By Jon King / jking@whmi.com


A local lawmaker is among those calling for the departure of Unemployment Insurance Agency Director Liza Estlund Olson.

Republican State Rep. Ann Bollin of Brighton Township on Thursday joined House Speaker Jason Wentworth in calling for the removal Estlund Olson, who was appointed as director 10 months ago by Gov. Gretchen Whitmer. In a press release, Bollin noted that the previous leader resigned amid criticism and failure and things “have not gotten any better at the UIA under Estlund Olson’s direction.”

Bollin said it’s time for the governor to give the troubled agency new leadership and a new direction. “The unemployment agency is riddled with problems that have gone on for months with no resolution. This agency has repeatedly let the people of Michigan down, and there has been no accountability. It’s time for the governor to fix this and find a new director who can help the people who have been struggling with the agency for far too long.”

Bollin adds that Michigan’s unemployment agency has been a “constant source of problems for residents during the COVID pandemic,” noting that in 2020, “the agency paid out millions in fraudulent claims, delayed payments for months to tens of thousands of real Michigan residents, and allowed politically connected state employees to skip the line past hard-working families trying to make ends meet.”

She says recent instances of mismanagement include unresolved issues noted in a failed a federal monitoring report last winter and confusion over the potential that 700,000 people may have been ineligible to receive benefits already paid to them.

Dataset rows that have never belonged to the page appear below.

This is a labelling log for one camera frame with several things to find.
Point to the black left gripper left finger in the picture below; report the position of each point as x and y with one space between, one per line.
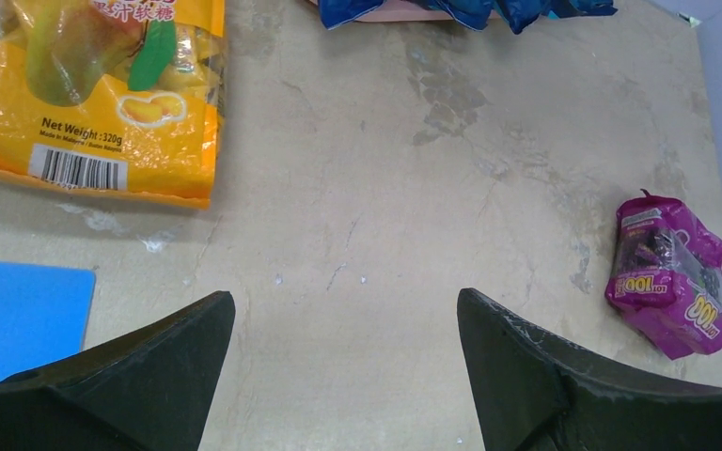
151 389

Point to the blue candy bag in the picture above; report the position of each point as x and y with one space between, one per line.
519 14
335 13

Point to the blue foam pad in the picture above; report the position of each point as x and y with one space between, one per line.
43 314

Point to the pink three-tier shelf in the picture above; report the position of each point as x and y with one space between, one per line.
397 11

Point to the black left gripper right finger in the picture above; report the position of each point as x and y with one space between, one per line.
535 390

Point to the purple candy bag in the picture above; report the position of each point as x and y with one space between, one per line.
666 278

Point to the orange candy bag near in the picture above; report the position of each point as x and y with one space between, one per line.
114 98

“Enough is enough,” Bollin said. “When is the governor going to hold her appointee accountable? It was troubling enough when the economic shutdown put so many people out of work and forced them to turn to unemployment. It’s even more unacceptable that so many of our friends and neighbors are still dealing with this agency’s failures months later.”

In response, Whitmer spokesperson Bobby Leddy told MLive that it was “unfortunate that the legislature is focused on lobbying partisan political attacks” instead of working with the administration on fixes to the system. Leddy also said that to date, “99% of eligible Michiganders who applied for unemployment benefits have been approved,” and that the state is working overtime to “get the final 1% across the finish line”.